S’intende cioè sostenere che il radicale incremento dei poteri di cognizione e di decisione del GUP, pur legittimando quest’ultimo a muoversi implicitamente anche nella prospettiva della probabilità di colpevolezza dell’imputato, non lo ha tuttavia disancorato dalla fondamentale regola di giudizio per la valutazione prognostica, in ordine al maggior grado di probabilità logica e di successo della prospettazione accusatoria ed all’effettiva utilità della fase dibattimentale, di cui il legislatore della riforma persegue, espressamente, una significativa deflazione.
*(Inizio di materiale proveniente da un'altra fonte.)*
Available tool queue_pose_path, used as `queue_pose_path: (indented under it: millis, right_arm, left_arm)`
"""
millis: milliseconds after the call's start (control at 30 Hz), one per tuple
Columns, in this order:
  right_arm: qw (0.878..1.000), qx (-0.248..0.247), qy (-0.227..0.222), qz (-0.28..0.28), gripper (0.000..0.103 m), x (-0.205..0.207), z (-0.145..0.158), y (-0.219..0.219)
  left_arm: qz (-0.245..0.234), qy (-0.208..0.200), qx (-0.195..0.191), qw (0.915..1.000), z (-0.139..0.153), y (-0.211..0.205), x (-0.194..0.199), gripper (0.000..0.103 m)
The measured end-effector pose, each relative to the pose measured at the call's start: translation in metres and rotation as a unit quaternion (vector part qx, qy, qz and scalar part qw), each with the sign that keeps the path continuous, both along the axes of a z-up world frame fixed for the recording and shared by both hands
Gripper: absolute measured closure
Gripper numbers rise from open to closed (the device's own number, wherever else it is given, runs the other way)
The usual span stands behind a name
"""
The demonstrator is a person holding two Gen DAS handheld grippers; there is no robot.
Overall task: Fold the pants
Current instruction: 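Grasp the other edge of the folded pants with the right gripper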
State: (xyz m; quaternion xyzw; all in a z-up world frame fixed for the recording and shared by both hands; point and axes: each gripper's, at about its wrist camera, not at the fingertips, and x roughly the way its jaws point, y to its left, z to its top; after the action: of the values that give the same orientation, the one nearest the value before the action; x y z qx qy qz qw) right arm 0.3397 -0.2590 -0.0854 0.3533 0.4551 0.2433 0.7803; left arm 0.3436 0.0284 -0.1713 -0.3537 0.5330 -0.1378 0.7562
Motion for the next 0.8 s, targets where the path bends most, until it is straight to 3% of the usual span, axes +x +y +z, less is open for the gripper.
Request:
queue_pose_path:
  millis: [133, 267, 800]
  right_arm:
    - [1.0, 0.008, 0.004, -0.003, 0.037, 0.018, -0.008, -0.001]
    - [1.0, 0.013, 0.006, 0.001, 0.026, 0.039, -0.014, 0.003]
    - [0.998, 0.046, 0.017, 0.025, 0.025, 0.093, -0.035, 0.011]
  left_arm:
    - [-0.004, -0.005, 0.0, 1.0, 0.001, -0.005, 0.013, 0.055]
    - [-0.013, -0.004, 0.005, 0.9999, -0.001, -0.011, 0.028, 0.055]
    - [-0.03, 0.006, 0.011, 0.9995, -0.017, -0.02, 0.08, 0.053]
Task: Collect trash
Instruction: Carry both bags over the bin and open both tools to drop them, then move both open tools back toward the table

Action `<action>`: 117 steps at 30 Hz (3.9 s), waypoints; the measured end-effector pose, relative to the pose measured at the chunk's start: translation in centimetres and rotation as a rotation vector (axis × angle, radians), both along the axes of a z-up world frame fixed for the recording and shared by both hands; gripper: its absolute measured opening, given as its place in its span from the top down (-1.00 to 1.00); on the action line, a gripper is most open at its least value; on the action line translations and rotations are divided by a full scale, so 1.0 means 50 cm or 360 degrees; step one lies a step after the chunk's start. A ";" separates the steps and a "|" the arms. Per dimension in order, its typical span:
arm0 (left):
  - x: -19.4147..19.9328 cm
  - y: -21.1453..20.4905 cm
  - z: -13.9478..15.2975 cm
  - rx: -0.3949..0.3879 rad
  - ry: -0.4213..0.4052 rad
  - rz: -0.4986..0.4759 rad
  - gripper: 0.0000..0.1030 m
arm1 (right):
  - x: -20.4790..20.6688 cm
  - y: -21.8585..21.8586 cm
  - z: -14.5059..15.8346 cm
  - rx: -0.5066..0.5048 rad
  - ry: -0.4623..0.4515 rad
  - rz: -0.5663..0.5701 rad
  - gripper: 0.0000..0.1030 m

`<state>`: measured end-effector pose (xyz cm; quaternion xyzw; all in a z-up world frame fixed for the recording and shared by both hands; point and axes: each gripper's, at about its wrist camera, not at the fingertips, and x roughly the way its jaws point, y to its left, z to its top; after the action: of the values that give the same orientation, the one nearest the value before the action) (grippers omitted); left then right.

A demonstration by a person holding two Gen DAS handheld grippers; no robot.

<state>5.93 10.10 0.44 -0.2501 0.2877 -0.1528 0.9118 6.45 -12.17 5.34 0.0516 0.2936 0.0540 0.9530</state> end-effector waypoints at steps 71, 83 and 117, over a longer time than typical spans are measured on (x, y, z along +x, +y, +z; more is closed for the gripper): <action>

Di talché, gli epiloghi decisionali dell’udienza preliminare, quanto ai casi che risultino allo stato degli atti aperti a soluzioni alternative, si ricollocano specularmene nel solco delle coordinate già tracciate dall’art. 125 Att. per l’archiviazione, come logico completamento della riforma introdotta con la L. 105/1993, recante la soppressione del presupposto dell’evidenza”.

Il GUP, dunque, non è chiamato a valutare l’innocenza dell’imputato, ma l’inutilità del dibattimento. Anche in presenza di elementi di prova contraddittori il giudice deve pronunziare sentenza di non luogo a procedere solo quando sia ragionevolmente prevedibile che gli stessi siano destinati a rimanere tali all’esito del giudizio.

In particolare, l’oggetto della valutazione del giudice dell’udienza preliminare attiene alla “completabilità degli atti di indagine” ed alla “inutilità del dibattimento”; il giudice, anche rispetto ad elementi di prova contraddittori o insufficienti, deve spiegare perché il materiale dimostrativo acquisito sia insuscettibile di completamento, chiarendo le ragioni per le quali il proprio convincimento in ordine alla prova positiva dell’innocenza o alla mancanza di prova della colpevolezza dell’imputato è in grado di resistere all’approfondimento nel contraddittorio dibattimentale.

In tale contesto si colloca l’affermazione giurisprudenziale secondo cui la regola di giudizio al fine del rinvio a giudizio o, per converso, del proscioglimento nel merito, consiste innanzitutto nella presentazione da parte del PM di elementi probatori che dimostrino allo stato un livello di fondatezza delle accuse, definibile “serio”.

Rispetto a tale precondizione, il giudice, nel contraddittorio delle parti, valuterà che a tale materiale si aggiunga una prospettiva di utile sviluppo delle prove a carico nel corso del dibattimento ovvero la impossibilità che ciò avvenga. Il GUP è legittimato ad esercitare “il proprio prudente apprezzamento nella valutazione dei dati probatori al solo fine di verificare se l’impianto probatorio sussistente o ragionevolmente integrabile nel dibattimento dimostri un livello di fondatezza delle accuse definibile “serio” –, rimangono fuori dall’orizzonte del sindacato da espletare in questa fase quelle valutazioni che si sostanzino nella lettura/interpretazione di emergenze delle indagini o delle prove già raccolte connotate da una portata o da un significato “aperti” o “alternativi” o, dunque, suscettibili di una diversa valutazione da parte dei giudici del dibattimento, anche in ragione delle possibili acquisizioni istruttorie nel processo. Tale sindacato attiene invero alla delibazione sul merito della pretesa accusatoria – e non della effettiva utilità dello sviluppo dibattimentale –, e dunque compete in via esclusiva ai giudici della cognizione (Sez. 6, 31882/2017).